SQL - UNION Operator


The SQL UNION operator is used to combine data from multiple tables by eliminating duplicate rows (if any).

To use the UNION operator on multiple tables, all these tables must be union compatible. And they are said to be union compatible if and only if they meet the following criteria −

  • The same number of columns selected with the same datatype.
  • These columns must also be in the same order.
  • They need not have same number of rows.

Once these criterion are met, the UNION operator returns the rows from multiple tables as a resultant table which is void of all duplicate values from these tables.

Note − The column names in the final result set will be based on the column names selected in the first SELECT statement.
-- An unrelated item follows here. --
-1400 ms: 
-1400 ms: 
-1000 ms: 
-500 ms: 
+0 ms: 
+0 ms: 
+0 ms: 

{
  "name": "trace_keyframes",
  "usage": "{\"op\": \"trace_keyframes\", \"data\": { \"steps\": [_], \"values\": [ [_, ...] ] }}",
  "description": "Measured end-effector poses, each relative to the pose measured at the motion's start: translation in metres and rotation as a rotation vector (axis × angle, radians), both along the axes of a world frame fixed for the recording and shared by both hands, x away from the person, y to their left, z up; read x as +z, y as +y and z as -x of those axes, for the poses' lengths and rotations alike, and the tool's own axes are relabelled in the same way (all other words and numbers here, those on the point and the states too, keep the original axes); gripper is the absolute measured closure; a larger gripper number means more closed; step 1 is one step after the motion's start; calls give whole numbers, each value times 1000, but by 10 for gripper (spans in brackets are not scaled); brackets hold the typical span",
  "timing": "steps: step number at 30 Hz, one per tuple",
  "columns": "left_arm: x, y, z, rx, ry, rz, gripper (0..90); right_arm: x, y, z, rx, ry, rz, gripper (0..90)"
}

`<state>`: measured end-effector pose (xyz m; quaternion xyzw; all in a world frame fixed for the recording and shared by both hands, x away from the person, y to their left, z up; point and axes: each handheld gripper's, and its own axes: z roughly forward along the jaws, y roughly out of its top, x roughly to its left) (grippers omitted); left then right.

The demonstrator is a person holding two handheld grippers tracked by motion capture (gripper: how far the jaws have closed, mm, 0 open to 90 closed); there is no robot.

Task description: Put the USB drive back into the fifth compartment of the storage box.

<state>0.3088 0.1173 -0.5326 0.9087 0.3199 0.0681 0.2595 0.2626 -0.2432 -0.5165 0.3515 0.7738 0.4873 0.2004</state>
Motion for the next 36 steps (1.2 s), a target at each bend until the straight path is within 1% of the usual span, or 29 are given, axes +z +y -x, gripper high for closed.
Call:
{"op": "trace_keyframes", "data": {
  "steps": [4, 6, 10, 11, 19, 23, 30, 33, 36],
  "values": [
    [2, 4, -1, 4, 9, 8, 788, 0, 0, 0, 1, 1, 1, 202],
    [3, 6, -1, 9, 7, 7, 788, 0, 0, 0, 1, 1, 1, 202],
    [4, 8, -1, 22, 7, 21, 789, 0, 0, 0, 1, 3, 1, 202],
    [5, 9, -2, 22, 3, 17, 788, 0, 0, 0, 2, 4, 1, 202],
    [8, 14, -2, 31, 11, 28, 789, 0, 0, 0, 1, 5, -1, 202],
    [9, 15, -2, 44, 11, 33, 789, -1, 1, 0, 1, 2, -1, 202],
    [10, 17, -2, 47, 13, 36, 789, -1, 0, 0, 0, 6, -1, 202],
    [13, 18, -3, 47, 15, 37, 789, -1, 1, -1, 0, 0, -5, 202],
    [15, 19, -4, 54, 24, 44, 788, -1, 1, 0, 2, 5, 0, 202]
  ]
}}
If you want to use a different name for a column in the final result set, you can use an alias in the SELECT statement.

Syntax

The basic syntax of a UNION operator is as follows −

SELECT column1 [, column2 ]
FROM table1 [, table2 ]
[WHERE condition]

UNION

SELECT column1 [, column2 ]
FROM table1 [, table2 ]
[WHERE condition]

Here, the given condition could be any given expression based on your requirement.

UNION on a Single Field

If we want to use UNION to combine the result sets of two or more SELECT statements on a single field, we can simply include that field in the SELECT statement of each query. The UNION operator will automatically remove any duplicate values in the final result set.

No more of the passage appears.